▶ _TASK STATEMENT_:
Going through the data, count each line that has the word "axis". Reply with the total and nothing more.

*** RECORDED INFORMATION Section Begins ***

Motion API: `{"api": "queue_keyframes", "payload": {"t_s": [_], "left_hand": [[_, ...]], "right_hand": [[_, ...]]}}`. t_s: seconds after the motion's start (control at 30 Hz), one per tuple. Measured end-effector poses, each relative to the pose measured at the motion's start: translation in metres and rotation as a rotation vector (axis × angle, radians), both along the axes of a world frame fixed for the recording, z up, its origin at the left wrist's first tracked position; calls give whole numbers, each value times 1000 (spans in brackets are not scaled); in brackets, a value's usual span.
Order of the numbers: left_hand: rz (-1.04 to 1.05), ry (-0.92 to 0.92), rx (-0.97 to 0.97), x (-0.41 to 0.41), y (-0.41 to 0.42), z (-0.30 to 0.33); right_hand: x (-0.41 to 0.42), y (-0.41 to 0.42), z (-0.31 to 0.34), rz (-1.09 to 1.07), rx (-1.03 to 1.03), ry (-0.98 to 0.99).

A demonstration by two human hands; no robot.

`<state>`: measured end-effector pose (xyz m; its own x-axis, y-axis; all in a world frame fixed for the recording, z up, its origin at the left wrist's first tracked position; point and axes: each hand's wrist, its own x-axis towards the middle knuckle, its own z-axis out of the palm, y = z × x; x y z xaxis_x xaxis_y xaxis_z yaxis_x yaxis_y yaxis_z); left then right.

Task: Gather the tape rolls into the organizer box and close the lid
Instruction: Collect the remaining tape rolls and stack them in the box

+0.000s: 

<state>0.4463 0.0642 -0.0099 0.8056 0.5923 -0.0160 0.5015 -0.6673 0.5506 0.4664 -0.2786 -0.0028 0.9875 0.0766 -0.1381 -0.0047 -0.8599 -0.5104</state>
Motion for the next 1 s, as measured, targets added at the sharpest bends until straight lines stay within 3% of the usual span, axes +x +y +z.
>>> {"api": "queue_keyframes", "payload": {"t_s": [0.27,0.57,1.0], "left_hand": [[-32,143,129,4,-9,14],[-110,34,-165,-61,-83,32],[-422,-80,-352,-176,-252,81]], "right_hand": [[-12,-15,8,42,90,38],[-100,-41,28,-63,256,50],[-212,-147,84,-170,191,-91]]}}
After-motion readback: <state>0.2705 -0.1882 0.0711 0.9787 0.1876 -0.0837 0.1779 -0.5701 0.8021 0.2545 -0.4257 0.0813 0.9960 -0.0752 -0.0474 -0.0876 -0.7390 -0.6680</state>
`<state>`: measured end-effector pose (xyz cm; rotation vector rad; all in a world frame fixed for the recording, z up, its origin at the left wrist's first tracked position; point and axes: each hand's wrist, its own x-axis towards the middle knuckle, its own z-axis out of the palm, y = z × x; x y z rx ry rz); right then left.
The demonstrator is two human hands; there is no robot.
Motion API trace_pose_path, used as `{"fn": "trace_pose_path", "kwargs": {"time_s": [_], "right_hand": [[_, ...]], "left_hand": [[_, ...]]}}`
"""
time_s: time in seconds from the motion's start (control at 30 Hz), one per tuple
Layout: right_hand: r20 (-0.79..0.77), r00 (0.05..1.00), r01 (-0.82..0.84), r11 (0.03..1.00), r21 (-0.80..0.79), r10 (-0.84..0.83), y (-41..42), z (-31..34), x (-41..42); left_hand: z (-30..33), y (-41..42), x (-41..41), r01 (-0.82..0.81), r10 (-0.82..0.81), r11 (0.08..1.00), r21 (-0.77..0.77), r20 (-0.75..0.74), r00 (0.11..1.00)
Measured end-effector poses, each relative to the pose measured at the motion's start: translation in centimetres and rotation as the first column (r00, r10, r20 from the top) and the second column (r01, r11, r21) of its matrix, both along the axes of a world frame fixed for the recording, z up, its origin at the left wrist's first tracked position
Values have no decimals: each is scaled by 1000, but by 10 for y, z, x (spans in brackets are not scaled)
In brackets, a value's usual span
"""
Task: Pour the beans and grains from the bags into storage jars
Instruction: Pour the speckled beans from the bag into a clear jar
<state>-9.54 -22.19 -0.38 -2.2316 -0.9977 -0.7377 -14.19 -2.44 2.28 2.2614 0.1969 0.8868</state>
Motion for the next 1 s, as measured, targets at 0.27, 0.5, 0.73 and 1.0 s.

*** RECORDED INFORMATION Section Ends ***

▶ _EXERCISE SOLUTION_:
3